▶ [PROBLEM DESCRIPTION]: Set the pictures aside and write down, exactly as they appear, the lines from the one containing "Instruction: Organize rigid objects" through the end of the material.

▶ [INFORMATION SHOWN]:

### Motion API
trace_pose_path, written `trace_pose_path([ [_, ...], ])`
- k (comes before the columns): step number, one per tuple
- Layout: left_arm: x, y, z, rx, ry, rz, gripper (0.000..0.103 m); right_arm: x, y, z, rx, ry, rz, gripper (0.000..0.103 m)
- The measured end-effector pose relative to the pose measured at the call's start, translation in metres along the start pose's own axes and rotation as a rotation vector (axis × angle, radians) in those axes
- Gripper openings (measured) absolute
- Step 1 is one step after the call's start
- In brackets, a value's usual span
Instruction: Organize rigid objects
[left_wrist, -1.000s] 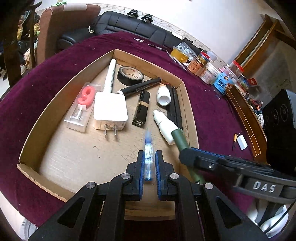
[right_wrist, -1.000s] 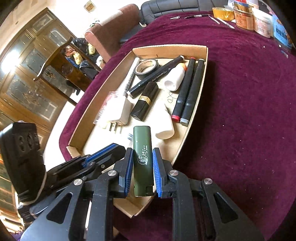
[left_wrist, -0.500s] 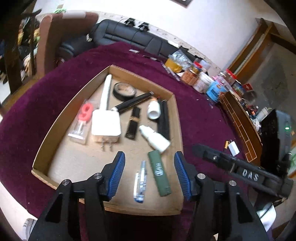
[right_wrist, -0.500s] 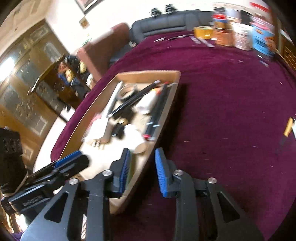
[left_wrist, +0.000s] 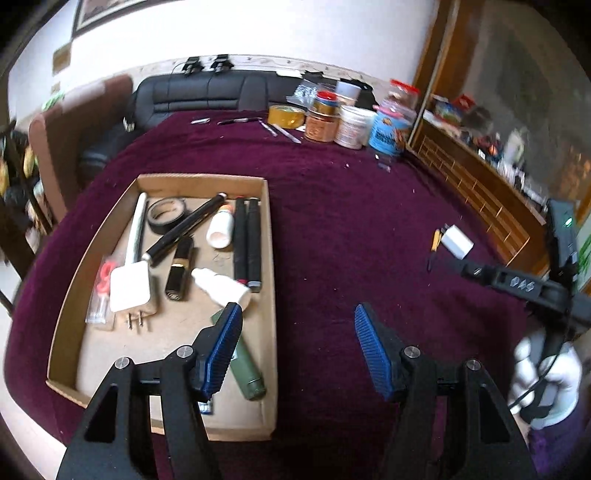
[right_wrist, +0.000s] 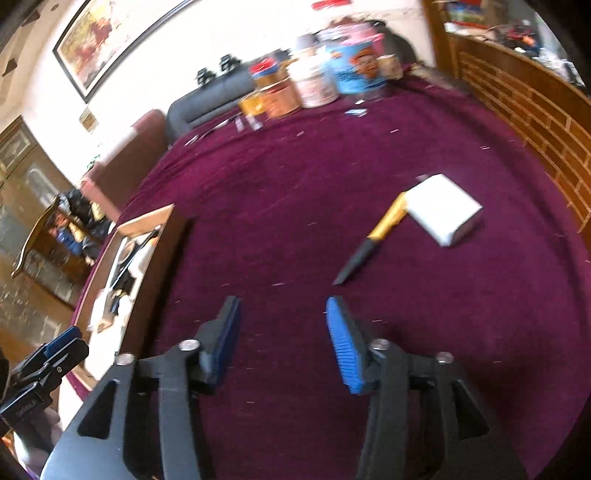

▶ [ANSWER BELOW]:
Instruction: Organize rigid objects
[left_wrist, -1.000s] 
[right_wrist, -1.000s] 
[left_wrist, -0.500s] 
[right_wrist, -0.500s] 
[left_wrist, +0.000s] 
[right_wrist, +0.000s] 

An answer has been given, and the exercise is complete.